In [None]:
import os, glob, pickle

import numpy as np
import pandas as pd

import matplotlib.pyplot as plt
import seaborn as sns

## Load Data

In [None]:
directory = 'INSERT_DIRECTORY' # Load simulated data created by "CreateData.ipynb"
files = glob.glob(os.path.join(directory, '*.pkl'))
files

In [None]:
molecules = [x.split('_')[-2] for x in files]
molecules

In [None]:
all_data = []
for i in range(len(molecules)):
    molecule = molecules[i]
    
    print(molecule)
    
    file = files[i]
    with open(file, 'rb') as f:
        data = pickle.load(f)
    all_data.append(data)

## Event Analysis

### Duration
Calculate the duration of each event for each class

In [None]:
all_event_durs = []
for i in range(len(molecules)):
    all_durs = []
    all_mol_evts = all_data[i][1]
    for trace_evts in all_mol_evts:
        for evt in trace_evts:
            dur = evt[1] - evt[0]
            if dur == 0:
                continue
            all_durs.append(dur)
    all_event_durs.append(all_durs)      

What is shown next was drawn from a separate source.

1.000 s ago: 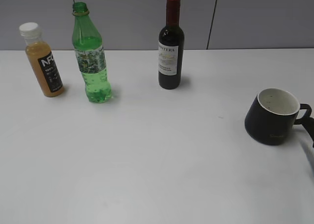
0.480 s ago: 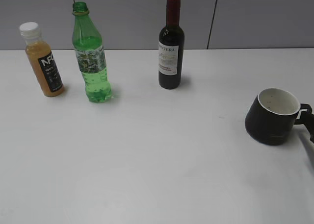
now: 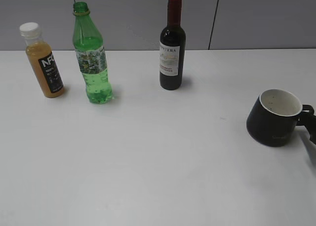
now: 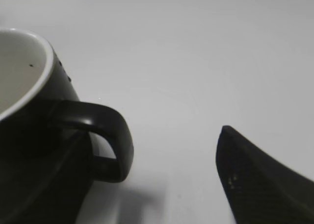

Plot the distribution of event durations grouped by class

In [None]:
all_event_durs_flattened = [x for y in all_event_durs for x in y]
bin_edges = np.histogram_bin_edges(all_event_durs_flattened, bins=60)
bin_mids = bin_mids = bin_edges[1:] - ((bin_edges[1] - bin_edges[0]) / 2)

In [None]:
fig, ax = plt.subplots()
for durs in all_event_durs:
    counts = np.histogram(durs, bins=bin_edges)[0]
    res = ax.bar(bin_mids, counts, width=np.diff(bin_edges), alpha=0.7)
ax.legend(molecules)

### Height
Calculate the height of each event for each class by taking the median

In [None]:
all_event_heights = []
for i in range(len(molecules)):
    all_heights = []
    all_mol_evts = all_data[i][1]
    for j, trace_evts in enumerate(all_mol_evts):
        trace_data = all_data[i][0][:, j]
        for evt in trace_evts:
            if evt[1] - evt[0] == 0:
                continue
            evt_points = trace_data[evt[0]:evt[1]]
            height = np.median(evt_points)
            all_heights.append(height)
    all_event_heights.append(all_heights)   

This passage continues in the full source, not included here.